しかし、物体発症cVEPとは対照的に、各参加者のモーションオンセットcVEP形態学的パターンはジッタ状態全体で一貫していた。さらに、パターンBグループ平均は、一般に時間ジッタの有無にかかわらず、複数のピーク成分の明確な証拠を示さない。オブジェクトパラダイムと同様に、モーションパラダイムのジッタは、両方の形態パターンにおけるモーションオンセットcVEP特性に影響を与えるように見える。

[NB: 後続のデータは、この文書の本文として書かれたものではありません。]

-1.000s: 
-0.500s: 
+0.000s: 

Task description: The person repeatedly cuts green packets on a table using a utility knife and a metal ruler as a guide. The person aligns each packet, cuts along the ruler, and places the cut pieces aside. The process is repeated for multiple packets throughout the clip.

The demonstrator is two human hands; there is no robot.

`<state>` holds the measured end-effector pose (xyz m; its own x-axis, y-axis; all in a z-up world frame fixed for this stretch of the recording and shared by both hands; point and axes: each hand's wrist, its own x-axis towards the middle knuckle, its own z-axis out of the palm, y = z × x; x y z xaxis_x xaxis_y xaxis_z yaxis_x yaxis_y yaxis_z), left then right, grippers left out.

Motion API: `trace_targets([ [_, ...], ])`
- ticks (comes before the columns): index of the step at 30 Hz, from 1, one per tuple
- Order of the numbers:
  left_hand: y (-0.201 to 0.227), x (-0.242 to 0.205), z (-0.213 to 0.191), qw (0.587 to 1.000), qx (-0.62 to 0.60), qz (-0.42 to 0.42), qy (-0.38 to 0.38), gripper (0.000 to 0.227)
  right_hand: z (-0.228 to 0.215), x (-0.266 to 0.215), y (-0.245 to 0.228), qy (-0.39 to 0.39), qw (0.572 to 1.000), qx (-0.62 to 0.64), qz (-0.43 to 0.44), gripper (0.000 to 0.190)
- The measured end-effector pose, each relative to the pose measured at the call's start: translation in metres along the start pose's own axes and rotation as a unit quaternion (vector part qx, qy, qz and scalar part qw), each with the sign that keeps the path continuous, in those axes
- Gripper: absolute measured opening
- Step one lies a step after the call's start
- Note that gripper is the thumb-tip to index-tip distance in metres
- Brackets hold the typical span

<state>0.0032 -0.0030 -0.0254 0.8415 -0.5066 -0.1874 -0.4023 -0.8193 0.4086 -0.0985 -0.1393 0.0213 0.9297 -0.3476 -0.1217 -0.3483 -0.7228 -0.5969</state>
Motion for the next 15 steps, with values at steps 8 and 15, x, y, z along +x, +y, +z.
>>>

cVEP形態の分類は現在行われない。しかし、形態学的パターンは、特定の視覚皮質プロセスを反映することができます。これらのパターンの検討は、行動に関連する根本的な神経生理学的機能を明確にすることができる。
脳電学(MEG)は、視覚誘発電位に関する無料の時間的情報を提供することができる。同時FMRI評価は、形態に関連する微分皮質ネットワーク活性化に関する高い空間分解能を提供することができる。電極が不適切に配置されたりインピーダンスが高い場合、データの解釈は困難であり、おそらく無意味です。
ネットを消毒するときは、消毒剤に注意し、目に近づけないでください。適切に処分してください。